JAKARTA - Istana angkat bicara terkait foto gadis yang memeluk patung lilin mirip Presiden Joko Widodo dan menjadi viral di media sosial. Foto yang ramai dibahas tersebut menunjukkan sebuah patung lilin yang mirip dengan Jokowi. Patung Jokowi tersebut tampak tersenyum. Patung itu diberi kemeja putih lengan panjang dengan lengan dilipat yang biasa menjadi ikon Jokowi.

Tenaga Ahli Utama Kedeputian IV Kantor Staf Presiden (KSP) Ali Mochtar Ngabalin menanggapi santai soal foto yang ramai dibahas tersebut. Ngabalin justru mengapresiasi patung yang sangat mirip dengan Presiden Joko Widodo itu. "Siapa pun tahu itu patung lilin dan saya kira yang harus dikedepankan sebuah karya seni yang cukup tinggi karena patung lilin itu telah memberikan bentuk yang mirip dengan presiden kan," kata Ngabalin, Selasa (5/6/2018).

"Sehingga siapa pun pasti senang, kalau Presiden Jokowi itu kan cool orangnya, teduh, adem, jadi pasti mau laki mau perempuan tetap senang," sambungnya.

Pada foto yang viral itu, ada seorang wanita berambut panjang yang terlihat memeluk patung tersebut. Wanita itu terlihat tersenyum saat memeluk 'Jokowi'. Foto itu dikomentari miring oleh Akun Munia Sani. Dia mempertanyakan apakah pantas seorang pendukung berpose mesra seperti itu. Tampaknya, dia tidak tahu bahwa sosok di foto itu merupakan patung lilin Jokowi. "Viral!!! Aduhhh kira2 ini ada di hotel mana y? Ga mungkinkan ini pendukungnya? Masa pendukung mesra begini ckckckck," tulisnya.
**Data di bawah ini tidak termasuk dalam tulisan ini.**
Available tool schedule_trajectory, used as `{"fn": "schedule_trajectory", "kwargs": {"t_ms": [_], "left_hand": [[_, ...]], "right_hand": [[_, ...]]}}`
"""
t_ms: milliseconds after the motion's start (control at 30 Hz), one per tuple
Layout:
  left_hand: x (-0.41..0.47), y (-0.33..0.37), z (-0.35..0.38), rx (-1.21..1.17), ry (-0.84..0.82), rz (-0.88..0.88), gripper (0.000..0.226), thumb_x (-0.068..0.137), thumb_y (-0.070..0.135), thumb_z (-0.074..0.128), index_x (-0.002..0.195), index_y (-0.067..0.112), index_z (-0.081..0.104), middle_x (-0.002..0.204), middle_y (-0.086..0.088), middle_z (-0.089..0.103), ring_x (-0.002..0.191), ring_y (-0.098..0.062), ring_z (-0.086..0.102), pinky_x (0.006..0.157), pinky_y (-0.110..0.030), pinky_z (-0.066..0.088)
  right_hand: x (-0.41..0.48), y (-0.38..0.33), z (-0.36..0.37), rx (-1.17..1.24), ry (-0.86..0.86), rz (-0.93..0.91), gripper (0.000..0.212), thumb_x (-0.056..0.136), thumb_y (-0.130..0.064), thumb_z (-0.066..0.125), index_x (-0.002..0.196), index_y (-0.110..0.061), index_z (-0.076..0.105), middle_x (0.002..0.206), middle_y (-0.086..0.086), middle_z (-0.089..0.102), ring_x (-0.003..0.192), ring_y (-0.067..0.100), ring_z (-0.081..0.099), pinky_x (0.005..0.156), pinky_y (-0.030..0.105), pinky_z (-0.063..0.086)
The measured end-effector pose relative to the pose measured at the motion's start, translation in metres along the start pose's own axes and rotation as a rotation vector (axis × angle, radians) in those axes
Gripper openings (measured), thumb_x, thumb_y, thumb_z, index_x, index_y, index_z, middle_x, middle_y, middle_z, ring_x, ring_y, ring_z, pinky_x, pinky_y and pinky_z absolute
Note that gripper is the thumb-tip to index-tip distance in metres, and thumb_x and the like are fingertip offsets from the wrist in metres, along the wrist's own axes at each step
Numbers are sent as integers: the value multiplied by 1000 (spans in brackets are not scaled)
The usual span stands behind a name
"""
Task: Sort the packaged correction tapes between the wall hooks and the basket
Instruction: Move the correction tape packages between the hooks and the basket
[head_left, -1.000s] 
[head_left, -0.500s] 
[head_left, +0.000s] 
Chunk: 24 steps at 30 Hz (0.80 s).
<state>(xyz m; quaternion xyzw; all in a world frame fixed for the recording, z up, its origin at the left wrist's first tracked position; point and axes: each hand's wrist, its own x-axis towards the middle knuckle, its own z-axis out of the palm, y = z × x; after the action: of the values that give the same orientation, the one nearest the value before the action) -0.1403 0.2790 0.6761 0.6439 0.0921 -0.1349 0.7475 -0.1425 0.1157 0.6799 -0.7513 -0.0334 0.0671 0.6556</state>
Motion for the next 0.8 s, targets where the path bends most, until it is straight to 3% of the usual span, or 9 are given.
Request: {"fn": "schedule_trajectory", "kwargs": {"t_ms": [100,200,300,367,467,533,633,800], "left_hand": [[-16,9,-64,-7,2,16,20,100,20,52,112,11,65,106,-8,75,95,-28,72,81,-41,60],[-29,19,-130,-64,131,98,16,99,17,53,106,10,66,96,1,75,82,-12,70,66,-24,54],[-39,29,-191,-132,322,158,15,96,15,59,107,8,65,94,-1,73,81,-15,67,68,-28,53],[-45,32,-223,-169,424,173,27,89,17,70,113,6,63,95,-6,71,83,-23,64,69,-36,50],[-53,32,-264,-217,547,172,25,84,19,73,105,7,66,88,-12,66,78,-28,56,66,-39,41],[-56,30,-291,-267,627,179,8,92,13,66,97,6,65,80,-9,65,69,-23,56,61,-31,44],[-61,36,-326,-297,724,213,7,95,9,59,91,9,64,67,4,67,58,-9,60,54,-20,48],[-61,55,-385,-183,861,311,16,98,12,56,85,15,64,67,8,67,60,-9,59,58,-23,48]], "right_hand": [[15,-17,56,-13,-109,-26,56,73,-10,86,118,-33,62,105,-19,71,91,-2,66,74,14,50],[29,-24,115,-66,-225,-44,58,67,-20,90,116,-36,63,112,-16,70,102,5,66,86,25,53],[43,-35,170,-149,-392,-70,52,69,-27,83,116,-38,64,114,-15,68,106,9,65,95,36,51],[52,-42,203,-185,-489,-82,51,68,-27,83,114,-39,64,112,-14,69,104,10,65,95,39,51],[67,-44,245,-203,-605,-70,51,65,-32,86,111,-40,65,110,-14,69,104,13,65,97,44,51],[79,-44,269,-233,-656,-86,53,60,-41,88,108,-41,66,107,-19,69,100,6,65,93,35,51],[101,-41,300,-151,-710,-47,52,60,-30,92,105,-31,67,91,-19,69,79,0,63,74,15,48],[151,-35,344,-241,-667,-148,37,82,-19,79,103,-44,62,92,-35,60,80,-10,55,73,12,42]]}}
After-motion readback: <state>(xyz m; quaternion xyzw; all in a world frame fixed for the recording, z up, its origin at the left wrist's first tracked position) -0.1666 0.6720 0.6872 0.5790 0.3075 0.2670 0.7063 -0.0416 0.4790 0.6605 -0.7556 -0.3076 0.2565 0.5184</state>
Foto: Gadis peluk 'Jokowi' yang viral (dok. FB Munia Sani)

Ngabalin menyebutkan wajar apabila ada warga yang memeluk patung tersebut. Sebab, dia menilai Jokowi sebagai sosok yang cool. "Peluk itu kekaguman bagi masyarakat kepada patung lilin mirip Bapak Presiden," tutur Ngabalin."Kalau Bang Ali mau bilang itu normal saja, dan presiden itu kan cool, tenang, adem, jadi siapa saja suka berfoto sehingga tidak ada hal lain dan penilaian lain yang dialamatkan kepada presiden, tetapi bahwa itu adalah karya seni," ujarnya.

Dia pun mempersilakan semua pihak mengomentari atau mengkritik Jokowi. Ngabalin mengatakan siapa pun yang melihat foto tersebut pasti berprasangka baik. "Saya kira tidak apa-apa, beliau sebagai presiden, kepala negara, siapa pun boleh mengomentari, siapa pun yang melihat foto itu pasti berprasangka baik, tidak punya penilaian miring kepada Presiden Jokowi," pungkasnya.